My mom is a very patient and loving person. But despite nearly-endless patience, she would occasionally get exasperated with me.
“Come on, cut the dramatics,” she’d say.
But I wasn’t being dramatic. I was being honest. What I expressed was how I really felt. I couldn’t think of any other way to say it. I couldn’t think of any other way to be. It never occurred to me that I was thinking and feeling everything so intensely.
As an adult, my brain often thinks of vivid, colorful, intense phrases to describe my experience of life. Then the internal logic police come swarming in and the self-checking commences.

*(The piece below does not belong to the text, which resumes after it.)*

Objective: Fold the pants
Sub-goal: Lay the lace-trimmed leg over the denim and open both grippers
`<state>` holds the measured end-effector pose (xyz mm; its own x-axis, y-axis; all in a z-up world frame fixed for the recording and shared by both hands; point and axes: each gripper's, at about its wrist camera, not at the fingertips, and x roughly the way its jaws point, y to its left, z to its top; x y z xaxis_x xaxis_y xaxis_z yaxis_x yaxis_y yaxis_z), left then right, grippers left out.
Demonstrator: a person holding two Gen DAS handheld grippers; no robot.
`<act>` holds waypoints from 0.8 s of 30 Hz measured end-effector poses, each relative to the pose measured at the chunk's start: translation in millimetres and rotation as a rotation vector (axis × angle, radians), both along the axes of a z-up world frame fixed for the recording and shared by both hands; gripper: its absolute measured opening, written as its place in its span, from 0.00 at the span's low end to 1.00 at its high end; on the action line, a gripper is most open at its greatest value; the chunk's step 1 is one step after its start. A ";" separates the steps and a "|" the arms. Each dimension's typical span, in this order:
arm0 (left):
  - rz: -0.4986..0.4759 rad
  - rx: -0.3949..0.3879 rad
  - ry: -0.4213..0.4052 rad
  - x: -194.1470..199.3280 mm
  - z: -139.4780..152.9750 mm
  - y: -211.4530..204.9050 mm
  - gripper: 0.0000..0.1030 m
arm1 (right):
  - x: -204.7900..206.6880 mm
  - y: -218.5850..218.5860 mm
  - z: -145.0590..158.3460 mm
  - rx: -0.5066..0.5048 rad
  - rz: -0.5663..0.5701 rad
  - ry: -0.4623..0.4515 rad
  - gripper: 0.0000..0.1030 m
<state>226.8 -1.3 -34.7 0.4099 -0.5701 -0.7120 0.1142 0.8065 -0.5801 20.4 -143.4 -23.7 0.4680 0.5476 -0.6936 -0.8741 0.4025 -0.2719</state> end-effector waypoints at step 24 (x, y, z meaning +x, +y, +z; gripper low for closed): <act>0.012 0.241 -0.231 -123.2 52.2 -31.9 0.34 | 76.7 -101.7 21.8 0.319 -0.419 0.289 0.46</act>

“Is it really that great/bad?” the self-police chief asks.
On the surface, no, it isn’t. Someone else might not think it’s a big deal. Someone else might not be as fired up about it. But they’re not me, and I’m not them. I do sometimes feel what I’m feeling to the extreme. I may not prefer to be living on the edge, but it does add a dimension of depth and fullness.
I’ve come to the realization that I’m probably just living my experience in the rawest form, probably because I don’t know how else to live it. Is there a correct way of experiencing? Is there a right way to feel?
I’m pretty sure that it’s not I who was being over-dramatic. Perhaps it was my family who was being under-dramatic. Maybe I didn’t feel too much; could it be that maybe they felt too little?
I can never remember the specifics of these interactions. Therefore, I can’t provide any useful context. It’s my word against theirs. And being a part of the equation, I’m obviously biased.
But does that mean I can’t be trusted? I’m not sure, but I don’t think so. My experiences are what they are.
It’s all about perspective, and each of us has our own.
It stands, then, that my family did not understand my perspective any more than I understood theirs. It’s this mutual lack of understanding that gives each person the right to their own perspective and their own feelings, for no one perspective or feeling is The Right One.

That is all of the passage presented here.